Jednak pytanie „co byś zrobił, gdybyś był mną?” Powoduje, że druga osoba myśli z twojej perspektywy i może być bardzo pochlebna, budząc dobrą wolę. Co ważniejsze, dzieląc się tym, co jest dla Ciebie ważne i pytając „jak możemy sprawić, by to działało?”, Twój partner negocjacyjny wykorzysta swoją wiedzę na temat tego, jak działa organizacja, aby Ci pomóc. On lub ona prawdopodobnie opracuje rozwiązania, o których nie byłbyś w stanie wymyślić.
W swojej książce „ Daj i weź: dlaczego pomagać innym napędza nasz sukces” Adam Grant opisuje kobietę, która negocjowała pracę w innym stanie, ale musiała ukończyć kurs w swoim obecnym mieście. Chciała podjąć pracę, ale koszty podróży tam iz powrotem były zbyt wysokie. Poprosiła menedżera ds. Rekrutacji o radę, dzięki czemu kierownik ds. Rekrutacji stał się jej adwokatem.
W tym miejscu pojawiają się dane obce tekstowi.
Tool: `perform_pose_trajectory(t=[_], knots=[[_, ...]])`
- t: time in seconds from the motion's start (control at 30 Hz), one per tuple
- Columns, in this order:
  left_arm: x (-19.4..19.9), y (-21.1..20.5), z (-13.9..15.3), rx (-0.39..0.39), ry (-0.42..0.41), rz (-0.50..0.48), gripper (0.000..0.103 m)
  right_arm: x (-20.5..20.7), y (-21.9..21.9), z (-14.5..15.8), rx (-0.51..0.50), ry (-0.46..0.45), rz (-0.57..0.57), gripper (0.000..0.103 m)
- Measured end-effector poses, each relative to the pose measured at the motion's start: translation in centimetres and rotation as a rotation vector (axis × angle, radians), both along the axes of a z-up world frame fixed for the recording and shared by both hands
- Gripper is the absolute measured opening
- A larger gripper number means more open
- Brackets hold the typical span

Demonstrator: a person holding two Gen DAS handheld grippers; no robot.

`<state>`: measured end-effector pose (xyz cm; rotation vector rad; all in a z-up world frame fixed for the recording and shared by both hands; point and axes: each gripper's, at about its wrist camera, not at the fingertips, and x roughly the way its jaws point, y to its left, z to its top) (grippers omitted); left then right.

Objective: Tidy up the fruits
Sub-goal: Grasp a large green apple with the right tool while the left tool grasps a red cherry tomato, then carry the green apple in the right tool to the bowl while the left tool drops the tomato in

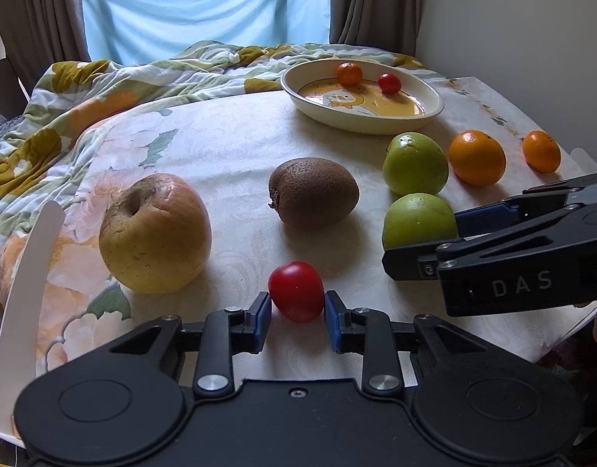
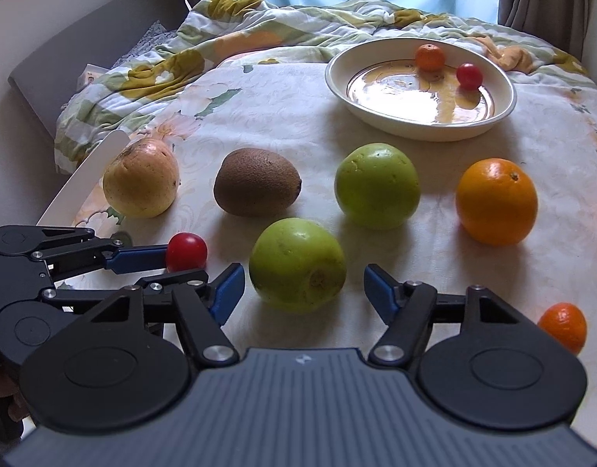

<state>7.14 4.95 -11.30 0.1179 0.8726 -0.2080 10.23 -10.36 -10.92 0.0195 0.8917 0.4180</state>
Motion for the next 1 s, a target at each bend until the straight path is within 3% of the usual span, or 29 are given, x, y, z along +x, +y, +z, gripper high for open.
perform_pose_trajectory(t=[0.23,0.33,0.57,1.0], knots=[[-0.3,0.0,0.0,0.006,0.000,0.015,0.033,0.4,0.5,-0.3,0.009,0.003,0.020,0.080],[-0.4,0.1,0.2,0.009,-0.001,0.024,0.032,0.4,0.5,-0.4,-0.003,0.007,0.022,0.070],[-1.0,-0.3,1.3,0.019,-0.016,0.039,0.032,0.1,-0.2,0.1,0.008,0.008,0.028,0.070],[-2.9,-3.2,7.5,0.004,-0.078,0.118,0.032,-1.6,-4.0,5.5,0.022,-0.053,0.029,0.070]])
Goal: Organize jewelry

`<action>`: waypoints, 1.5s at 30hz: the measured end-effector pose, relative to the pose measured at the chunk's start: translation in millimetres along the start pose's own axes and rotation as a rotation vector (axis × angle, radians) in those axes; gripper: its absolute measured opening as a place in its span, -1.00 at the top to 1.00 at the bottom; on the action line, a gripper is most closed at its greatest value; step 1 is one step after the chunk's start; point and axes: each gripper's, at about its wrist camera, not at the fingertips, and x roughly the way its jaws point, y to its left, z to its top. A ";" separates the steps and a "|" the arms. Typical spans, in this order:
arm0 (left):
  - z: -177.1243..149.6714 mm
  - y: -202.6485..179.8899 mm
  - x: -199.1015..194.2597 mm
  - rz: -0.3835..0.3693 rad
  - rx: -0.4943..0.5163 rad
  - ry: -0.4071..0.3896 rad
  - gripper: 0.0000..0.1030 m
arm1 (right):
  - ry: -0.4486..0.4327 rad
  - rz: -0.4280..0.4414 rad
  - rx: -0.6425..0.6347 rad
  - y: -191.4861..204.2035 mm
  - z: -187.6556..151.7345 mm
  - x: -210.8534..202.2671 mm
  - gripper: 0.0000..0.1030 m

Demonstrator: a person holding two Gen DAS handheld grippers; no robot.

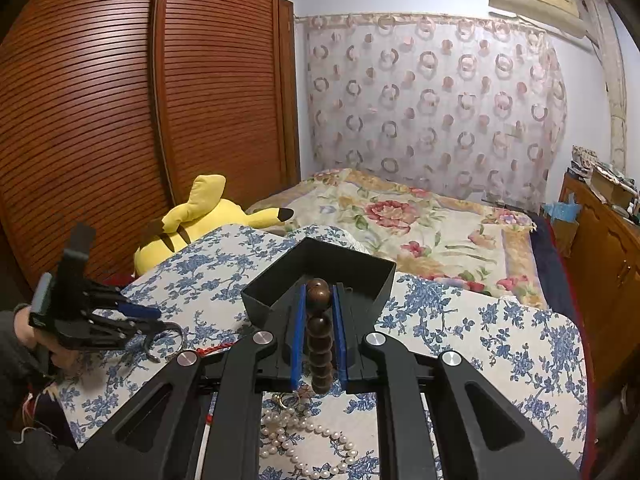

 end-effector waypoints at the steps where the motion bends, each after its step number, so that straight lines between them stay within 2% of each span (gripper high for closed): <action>1: -0.6 0.2 2.5 -0.001 -0.001 0.004 0.61 | -0.001 0.000 -0.003 0.8 0.5 -0.3 0.71; 3: -1.5 -1.3 2.4 0.004 0.009 -0.010 0.71 | -0.003 0.001 -0.008 2.4 1.3 -1.1 0.71; 4: -1.7 -2.3 1.9 -0.008 0.012 -0.010 0.92 | -0.003 0.001 -0.010 2.7 1.4 -1.5 0.71; 9: 9.8 -5.7 -12.0 -0.021 -0.010 -0.068 0.92 | -0.002 -0.003 -0.020 3.4 3.1 2.6 0.71; 16: 60.5 -24.4 -32.7 -0.064 -0.028 -0.187 0.92 | -0.013 -0.007 -0.029 2.5 12.2 12.0 0.71; 21: 93.7 -42.5 -29.1 -0.089 -0.027 -0.227 0.92 | -0.029 -0.018 -0.021 -2.4 29.5 23.2 0.71; 26: 113.1 -52.0 -15.8 -0.098 -0.043 -0.233 0.92 | 0.001 -0.021 -0.005 -10.9 35.4 43.3 0.71; 33: 131.6 -62.2 9.4 -0.089 -0.046 -0.206 0.92 | 0.090 -0.017 0.030 -21.3 21.7 69.4 0.70; 39: 136.1 -67.0 21.2 -0.094 -0.053 -0.185 0.87 | 0.090 -0.013 0.044 -24.1 11.1 60.0 0.70; 45: 130.7 -67.0 11.2 -0.095 -0.053 -0.197 0.84 | 0.093 -0.003 0.034 -21.5 -7.5 38.9 0.70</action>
Kierownik udał się do starszych członków firmy i okazało się, że w samolocie firmowym, które latały tą samą trasą, były puste miejsca. Zaproponowano jej pracę - i regularne miejsce w odrzutowcu korporacyjnym, aby ukończyć klasę.
Następnym razem, gdy będziesz musiał coś negocjować - pracę, podwyżkę lub cokolwiek to jest - wypróbuj te trzy taktyki. Możesz skorzystać z relacji z partnerem negocjacyjnym w sposób, który pomoże Ci osiągnąć swoje cele - i sprawi, że negocjacje będą dla Ciebie bardziej komfortowe.